Some other varieties of dahlias are:
Peony: These single-flowering flowers have open centres and are available in a wide range of colours. Because the petals are irregularly formed, they give the bloom a fluffy and texture look.
Dahlia: This type of dahlia is open-centred and has long petals. You can choose to have one or two rows of petals.
Anemones-flowered: These stunning blooms feature a ring of flat petals surrounded by a dense grouping of long, tubular petals. These flowers are available in vibrant colours and make a great choice for bouquets.
Water lily: These Pink flowers are double-blooming, with both broad and sparsely-coloured petals. They are known for their bright colours and beautiful patterns. They make a great eye-catching flower!
How to Care For Dahlias?
Dahlias are lovely spring and are moderately easy to cultivate. They make a great addition to any garden. They are sensitive to cold. They need full sun, so be sure to watch them closely, especially during the first stages of their growth.
Dahlias need at least 6-8 hours of sunlight per day. To avoid burning your plant, if you live in hotter areas, place them in partially shaded areas during peak afternoon hours.
Dahlias are unlike other flowers in that they don’t require much water. Dahlias can survive in areas with plenty of summer rain. If not, water the plant deeply at least once or twice per week. The soil should always be moist. If the top layer of the soil appears dry, it is a sign that the plant needs water.
The soil temperature is crucial for the healthy growth of dahlias. These flowers should be planted in temperatures at least 60 degrees F. (a metal thermometer can help you check). Remember that dahlias can struggle in cold soil (less 50degF), so wait until spring/early summer to plant them.

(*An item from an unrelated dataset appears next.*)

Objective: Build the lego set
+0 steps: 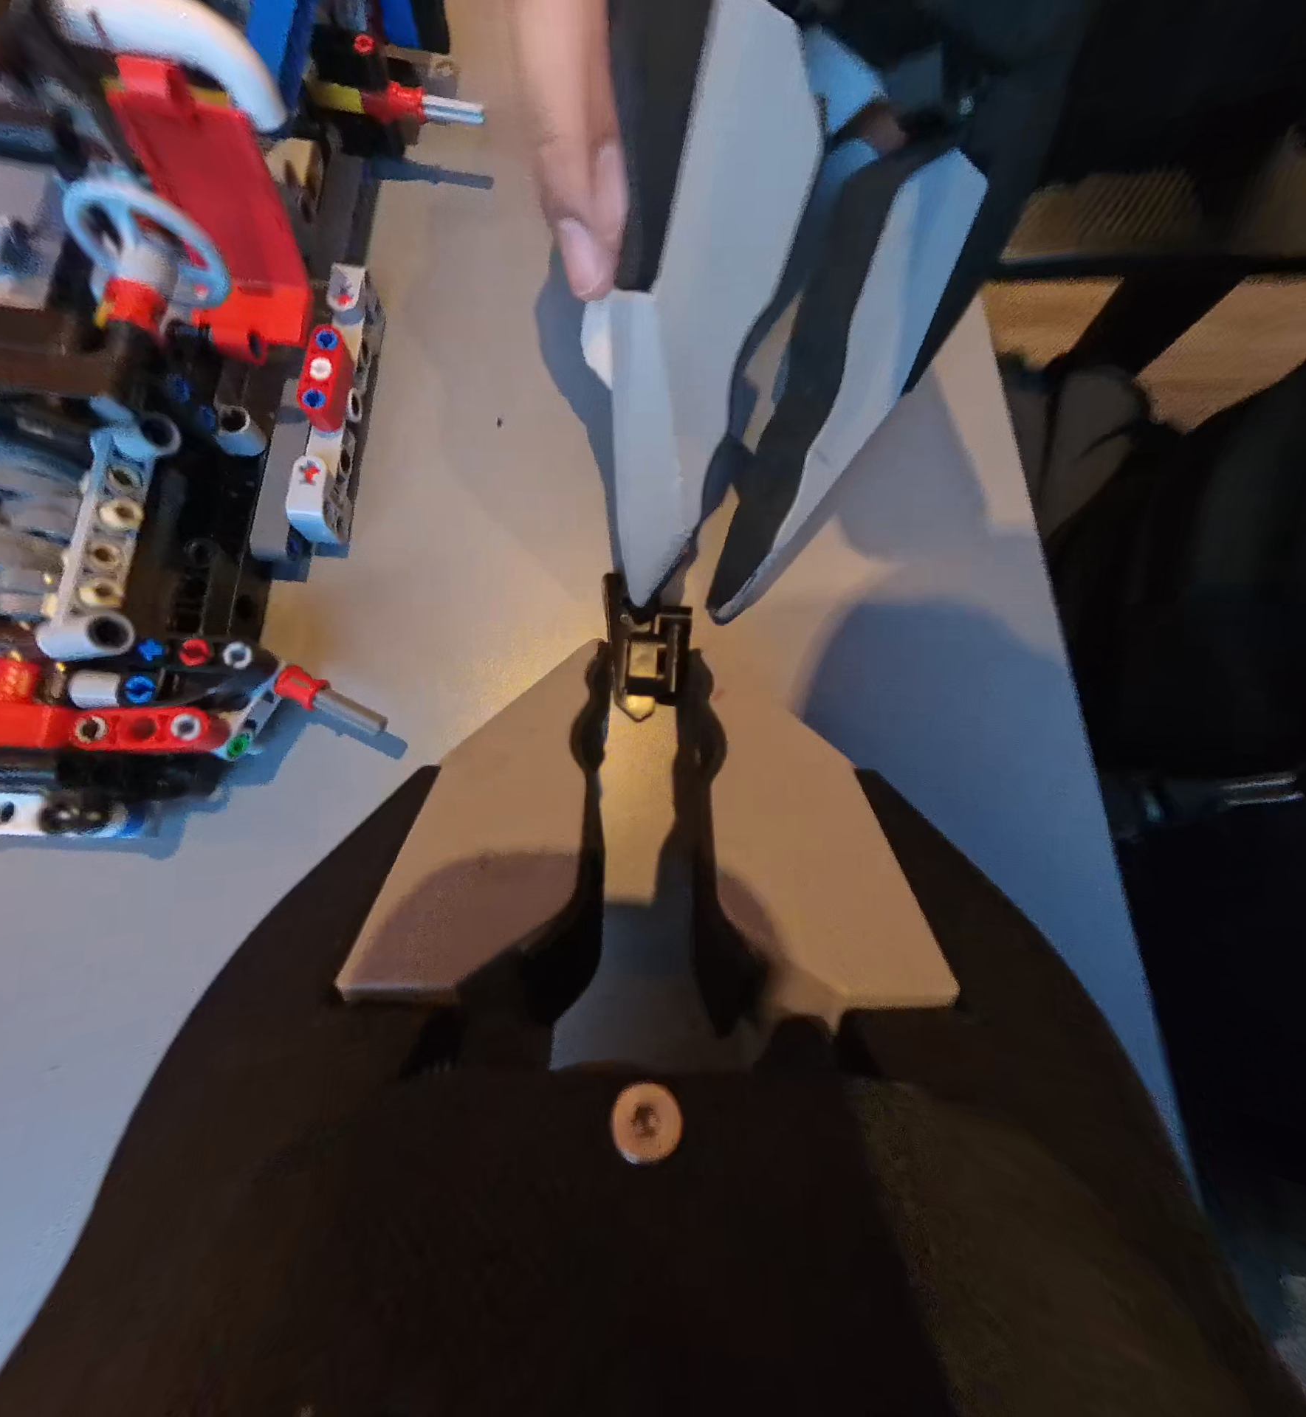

Although dahlias can be toxic to pets, they can cause vomiting and diarrhea. You should be careful where your dahlias are placed if you have curious pets.
Problems & Pests
Pests: Dahlias are prone to attracting thrips, caterpillars, and earwigs. Slugs love dahlias as they are small and tender. You might want to consider relocating your dahlias if you are experiencing a problem with slugs.
Problems: Dahlias can be susceptible to fungal diseases like powdery mildew, common in dry and warm climates. If your plants have white powdery spots on their leaves, this is a sign of fungal disease, either trim the affected areas or use a fungicide to treat it.
Repotting & Propagation
Repotting: The thickened, underground section of the stem should be repotted in the early spring, eight weeks before the last frost. This gives the plant advantage and allows it to produce full-sized, healthy flowers by summertime.
Propagation: Dahlias are possible to propagate from cuttings, seeds, and tubers. If you prefer to propagate using cuttings, make sure to cut off the lower set of leaves. Then place them in a pot with good drainage. The cutting will begin to take root in a few weeks if the soil is kept moist.
After you have mastered the basics, let’s discuss some additional tips and questions to make growing easier.